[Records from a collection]
----

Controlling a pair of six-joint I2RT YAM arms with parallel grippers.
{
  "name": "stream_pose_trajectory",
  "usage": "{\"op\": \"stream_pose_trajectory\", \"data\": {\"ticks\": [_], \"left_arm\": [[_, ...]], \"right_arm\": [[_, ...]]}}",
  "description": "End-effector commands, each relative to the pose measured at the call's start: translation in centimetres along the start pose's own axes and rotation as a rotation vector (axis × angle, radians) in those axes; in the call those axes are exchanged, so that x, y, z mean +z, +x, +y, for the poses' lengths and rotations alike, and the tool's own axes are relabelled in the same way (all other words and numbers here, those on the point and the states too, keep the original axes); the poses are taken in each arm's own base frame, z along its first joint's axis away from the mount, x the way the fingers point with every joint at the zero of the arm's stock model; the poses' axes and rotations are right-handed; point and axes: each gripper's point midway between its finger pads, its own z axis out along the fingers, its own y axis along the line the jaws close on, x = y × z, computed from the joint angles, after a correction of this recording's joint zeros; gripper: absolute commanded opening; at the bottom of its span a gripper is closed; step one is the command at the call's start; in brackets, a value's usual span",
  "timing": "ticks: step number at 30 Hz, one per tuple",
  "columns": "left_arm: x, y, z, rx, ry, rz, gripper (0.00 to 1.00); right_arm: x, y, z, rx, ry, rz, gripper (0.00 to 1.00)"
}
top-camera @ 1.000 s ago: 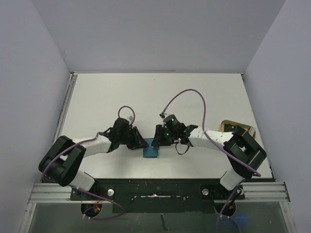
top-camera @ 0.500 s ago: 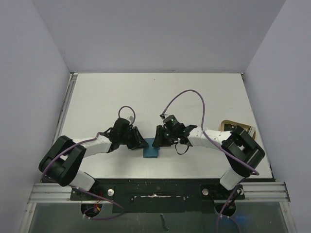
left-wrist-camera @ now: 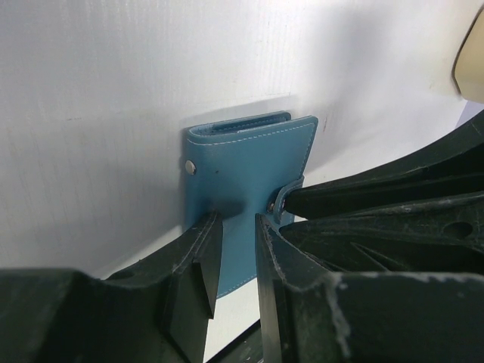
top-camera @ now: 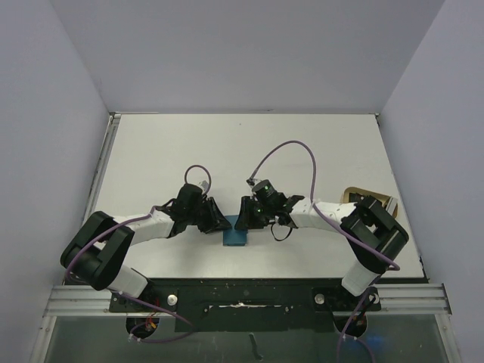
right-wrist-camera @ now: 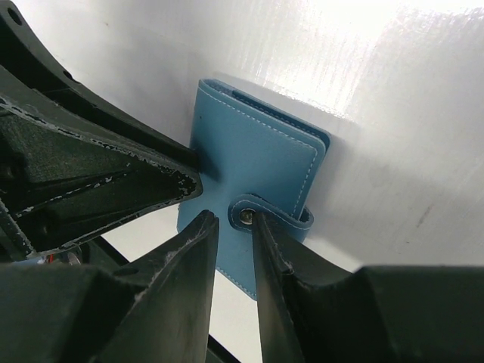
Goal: Put the credit cards into the card holder
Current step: Close the card holder at the center of the board.
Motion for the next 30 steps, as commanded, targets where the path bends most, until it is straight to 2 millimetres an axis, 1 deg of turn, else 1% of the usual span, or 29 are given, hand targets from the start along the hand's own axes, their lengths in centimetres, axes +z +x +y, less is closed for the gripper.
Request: {"op": "stream_pose_trajectory", "data": {"ticks": [1, 5, 9, 14, 22, 30], "left_arm": [[0.6, 0.2, 0.2, 0.009, -0.023, 0.001, 0.24], [0.7, 0.2, 0.1, 0.009, -0.021, 0.003, 0.24], [0.5, 0.1, -0.1, 0.011, -0.018, -0.001, 0.24], [0.3, 0.0, -0.4, 0.011, -0.010, -0.006, 0.24], [0.4, 0.2, -0.5, 0.009, -0.001, -0.004, 0.24], [0.4, 0.5, -0.3, 0.007, 0.003, 0.003, 0.24]], "right_arm": [[0.3, -0.4, 1.4, -0.010, -0.042, -0.013, 0.26], [0.3, -0.2, 1.4, -0.014, -0.034, -0.002, 0.23], [0.2, -0.2, 0.5, -0.013, 0.015, 0.001, 0.21], [0.8, 0.3, -0.3, -0.013, 0.052, 0.029, 0.11], [1.2, 1.8, -2.4, -0.010, 0.161, 0.074, 0.07], [2.0, 4.2, -4.6, -0.027, 0.296, 0.163, 0.06]]}}
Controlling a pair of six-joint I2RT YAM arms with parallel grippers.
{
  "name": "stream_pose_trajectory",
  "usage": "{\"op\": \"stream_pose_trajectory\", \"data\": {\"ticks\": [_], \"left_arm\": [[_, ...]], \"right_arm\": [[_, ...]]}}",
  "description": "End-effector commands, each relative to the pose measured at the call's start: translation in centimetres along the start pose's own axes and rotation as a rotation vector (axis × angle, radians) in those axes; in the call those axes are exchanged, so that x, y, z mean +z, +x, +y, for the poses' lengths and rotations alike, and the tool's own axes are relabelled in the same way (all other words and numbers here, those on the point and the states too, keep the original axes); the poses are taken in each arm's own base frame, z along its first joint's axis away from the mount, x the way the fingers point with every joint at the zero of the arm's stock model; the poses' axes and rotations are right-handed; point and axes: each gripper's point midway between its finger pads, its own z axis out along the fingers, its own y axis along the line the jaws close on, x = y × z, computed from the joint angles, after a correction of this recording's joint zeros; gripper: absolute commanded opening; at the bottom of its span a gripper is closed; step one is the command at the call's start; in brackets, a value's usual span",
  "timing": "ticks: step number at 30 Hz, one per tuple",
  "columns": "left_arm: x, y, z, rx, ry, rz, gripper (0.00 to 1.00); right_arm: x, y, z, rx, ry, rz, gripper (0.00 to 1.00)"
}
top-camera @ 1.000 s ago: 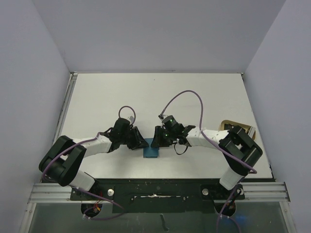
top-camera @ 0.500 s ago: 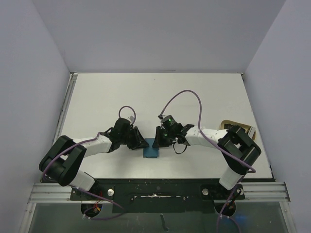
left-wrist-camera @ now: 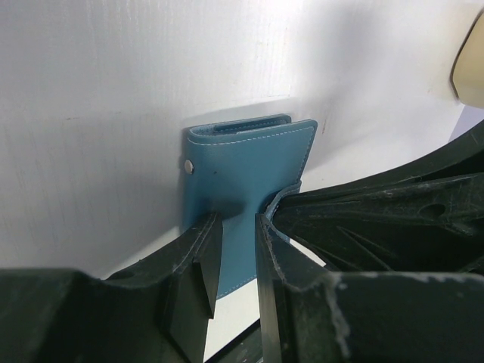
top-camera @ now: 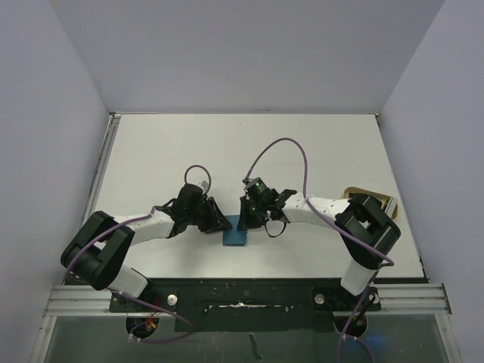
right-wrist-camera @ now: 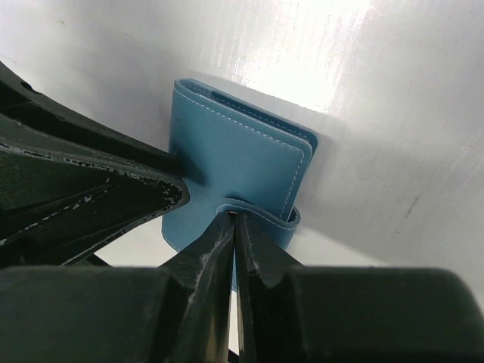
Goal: Put the credit cards into the card holder
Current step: Close the card holder at the center of the board.
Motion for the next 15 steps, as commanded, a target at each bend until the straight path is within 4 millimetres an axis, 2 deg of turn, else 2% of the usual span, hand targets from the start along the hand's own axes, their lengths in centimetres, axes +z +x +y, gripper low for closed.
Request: {"op": "stream_pose_trajectory", "data": {"ticks": [1, 9, 12, 15], "left_arm": [[0.2, 0.5, -0.3, 0.018, 0.008, 0.005, 0.24], [0.1, 0.4, -0.8, 0.021, 0.027, 0.000, 0.24], [-0.4, 0.1, -1.3, 0.027, 0.036, -0.016, 0.24], [-1.4, -0.9, -2.1, 0.047, 0.025, -0.050, 0.30]], "right_arm": [[2.2, 4.0, -4.3, -0.029, 0.218, 0.121, 0.06], [2.2, 6.2, -7.2, -0.046, 0.369, 0.188, 0.05], [1.8, 5.8, -7.6, -0.057, 0.400, 0.175, 0.05], [1.3, 4.6, -6.7, -0.080, 0.394, 0.149, 0.05]]}}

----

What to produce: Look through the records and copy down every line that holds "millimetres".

Response to this task:
Motion for the next 30 steps, as commanded, targets where the path bends most, until it is straight to 2 millimetres an axis, 1 deg of turn, else 1% of the usual span, or 29 are given, hand targets from the start along the hand's own axes, their lengths in centimetres, axes +z +x +y, less is closed for the gripper.
Motion for the next 15 steps, as commanded, a target at each bend until the straight path is within 4 millimetres an axis, 2 deg of turn, else 2% of the usual span, hand targets from the start along the hand's own axes, their lengths in centimetres, axes +z +x +y, gripper low for closed.

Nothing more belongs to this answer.